**Task to complete:**
Produce an exact copy of the line containing "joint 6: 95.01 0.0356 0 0" and of every line after it in the material below, ending with the final line.

**Data shown:**
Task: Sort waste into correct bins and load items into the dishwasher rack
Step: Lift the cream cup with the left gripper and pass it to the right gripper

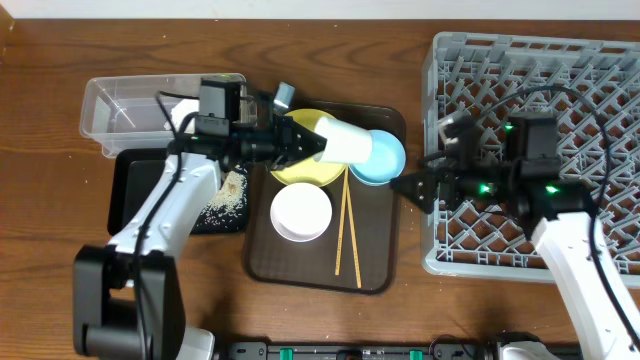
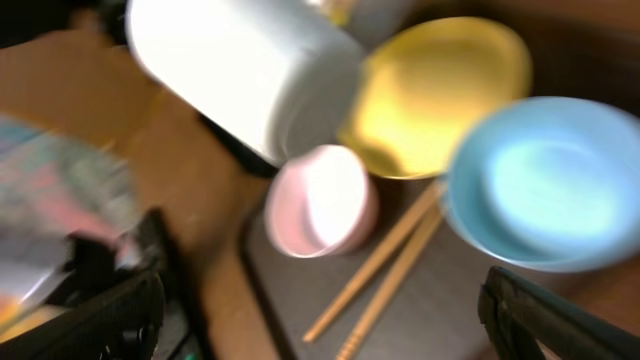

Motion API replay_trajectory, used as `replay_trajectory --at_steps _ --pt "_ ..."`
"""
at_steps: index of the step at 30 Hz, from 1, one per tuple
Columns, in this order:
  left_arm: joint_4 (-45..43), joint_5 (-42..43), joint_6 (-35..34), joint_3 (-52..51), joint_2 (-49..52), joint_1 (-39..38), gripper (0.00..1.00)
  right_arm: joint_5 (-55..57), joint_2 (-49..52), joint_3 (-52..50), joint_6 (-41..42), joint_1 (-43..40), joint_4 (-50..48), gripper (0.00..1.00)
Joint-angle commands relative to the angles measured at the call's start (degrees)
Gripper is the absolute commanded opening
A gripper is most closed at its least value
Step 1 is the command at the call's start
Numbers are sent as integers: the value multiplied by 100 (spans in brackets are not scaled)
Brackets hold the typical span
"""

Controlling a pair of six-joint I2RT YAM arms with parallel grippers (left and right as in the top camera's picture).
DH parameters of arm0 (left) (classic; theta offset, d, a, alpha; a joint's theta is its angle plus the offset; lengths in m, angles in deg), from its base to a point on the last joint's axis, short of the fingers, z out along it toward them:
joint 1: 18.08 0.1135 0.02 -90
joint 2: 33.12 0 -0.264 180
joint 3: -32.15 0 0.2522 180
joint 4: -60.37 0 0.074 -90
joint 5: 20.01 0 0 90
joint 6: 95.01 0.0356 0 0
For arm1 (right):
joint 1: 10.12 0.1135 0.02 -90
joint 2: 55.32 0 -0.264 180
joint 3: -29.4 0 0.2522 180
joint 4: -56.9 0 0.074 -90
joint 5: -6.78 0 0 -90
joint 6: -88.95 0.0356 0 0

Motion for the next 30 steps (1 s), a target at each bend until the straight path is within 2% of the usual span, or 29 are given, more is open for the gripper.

**Answer area:**
joint 6: 95.01 0.0356 0 0
For arm1 (right):
joint 1: 10.12 0.1135 0.02 -90
joint 2: 55.32 0 -0.264 180
joint 3: -29.4 0 0.2522 180
joint 4: -56.9 0 0.074 -90
joint 5: -6.78 0 0 -90
joint 6: -88.95 0.0356 0 0

Motion for the next 30 steps (1 s), a target at each bend until the straight path is within 2% of the usual span, or 29 are given, more is open for the gripper.

There is nothing further to this exercise.